E o que significa isso tudo na prática? Resumi em três palavras: o cuidado, a escuta e o desapego. Cuidar de si, para então poder cuidar do outro; escutar seu público, acolher sua dor e entender o que é relevante para ele, e aí sim poder fazer ao outro o que ele gostaria (e não o que você gostaria!), ressignificando o velho ditado; e, por último (e talvez o mais difícil, para os egos mais inflados), desapegar do seu crachá: quando estiver interagindo com alguém, não o trate de acordo com o cargo que ocupa, e esqueça também o tamanho da sua posição como critério de autoridade. Esses comportamentos são individuais, dependem de cada um de nós, mas são símbolos e rituais muito evidentes que moldam a cultura de uma empresa.

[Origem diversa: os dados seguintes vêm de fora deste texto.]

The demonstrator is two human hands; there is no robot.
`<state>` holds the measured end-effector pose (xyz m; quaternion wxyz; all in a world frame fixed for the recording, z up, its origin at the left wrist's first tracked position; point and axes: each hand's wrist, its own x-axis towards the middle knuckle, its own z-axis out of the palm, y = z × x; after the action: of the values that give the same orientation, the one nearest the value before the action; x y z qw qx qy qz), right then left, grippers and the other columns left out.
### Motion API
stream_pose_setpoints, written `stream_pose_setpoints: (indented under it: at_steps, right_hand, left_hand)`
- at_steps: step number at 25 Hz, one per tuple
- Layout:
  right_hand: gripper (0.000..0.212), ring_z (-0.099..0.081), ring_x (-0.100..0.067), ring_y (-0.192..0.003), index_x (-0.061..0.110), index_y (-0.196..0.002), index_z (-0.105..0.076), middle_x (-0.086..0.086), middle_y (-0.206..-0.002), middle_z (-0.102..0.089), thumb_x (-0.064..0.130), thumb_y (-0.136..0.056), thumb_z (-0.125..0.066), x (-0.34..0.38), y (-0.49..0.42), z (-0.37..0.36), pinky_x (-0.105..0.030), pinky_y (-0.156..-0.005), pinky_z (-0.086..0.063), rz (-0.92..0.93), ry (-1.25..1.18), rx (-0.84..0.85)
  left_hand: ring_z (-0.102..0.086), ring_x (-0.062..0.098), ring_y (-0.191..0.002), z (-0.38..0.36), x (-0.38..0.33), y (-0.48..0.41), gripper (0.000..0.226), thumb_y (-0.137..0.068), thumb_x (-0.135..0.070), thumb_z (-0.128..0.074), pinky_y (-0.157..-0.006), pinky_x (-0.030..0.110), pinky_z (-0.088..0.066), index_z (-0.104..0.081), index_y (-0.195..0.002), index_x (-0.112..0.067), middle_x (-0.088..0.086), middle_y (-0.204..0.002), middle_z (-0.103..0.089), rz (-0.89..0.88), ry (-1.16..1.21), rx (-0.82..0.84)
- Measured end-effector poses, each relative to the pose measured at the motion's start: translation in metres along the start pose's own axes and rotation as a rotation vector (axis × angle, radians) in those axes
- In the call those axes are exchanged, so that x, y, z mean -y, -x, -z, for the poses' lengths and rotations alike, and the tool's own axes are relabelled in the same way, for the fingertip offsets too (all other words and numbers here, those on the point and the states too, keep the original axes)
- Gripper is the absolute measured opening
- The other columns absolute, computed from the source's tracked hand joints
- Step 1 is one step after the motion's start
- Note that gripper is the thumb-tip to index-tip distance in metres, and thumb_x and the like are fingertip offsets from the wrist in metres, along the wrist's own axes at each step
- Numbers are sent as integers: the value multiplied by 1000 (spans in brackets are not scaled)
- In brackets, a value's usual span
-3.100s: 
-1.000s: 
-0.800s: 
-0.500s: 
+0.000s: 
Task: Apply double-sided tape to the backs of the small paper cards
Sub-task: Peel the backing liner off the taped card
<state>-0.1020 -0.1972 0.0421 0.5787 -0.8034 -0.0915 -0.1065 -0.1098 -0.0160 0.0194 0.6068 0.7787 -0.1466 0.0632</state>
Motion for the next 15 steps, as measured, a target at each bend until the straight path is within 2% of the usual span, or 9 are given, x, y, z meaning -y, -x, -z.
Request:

A reação da plateia foi surpreendente e me emocionei com a fila que se formou e com os depoimentos que ouvi. Muitos vieram falar comigo ao final, para agradecer, compartilhar dores, lágrimas, histórias e uma inquietação em comum: é preciso voltar urgentemente à nossa essência. E como percepção é realidade, meu diagnóstico de tudo o que ouvi foi um só: está faltando na rotina de muitos líderes o ingrediente mais importante de uma receita saudável, que apesar de elementar tem sido muitas vezes desprezado: boas doses de humanidade.
Mais do que nunca, o que é preciso incluir no prontuário do líder é dedicação a sua gente, escuta ativa e valorização das pessoas a sua volta. Então, fica aqui um convite: quer contribuir no combate ao burnout, ao sofrimento emocional, aos custos com saúde e encorajar uma equipe cada vez mais diversa e feliz? Comece com uma boa conversa, genuína, de pessoa para pessoa. Desarme-se de cargos, cerimônias e protocolos. E, de preferência, tire o crachá. Sim, o uso inadequado dele pode fazer muito mal à saúde.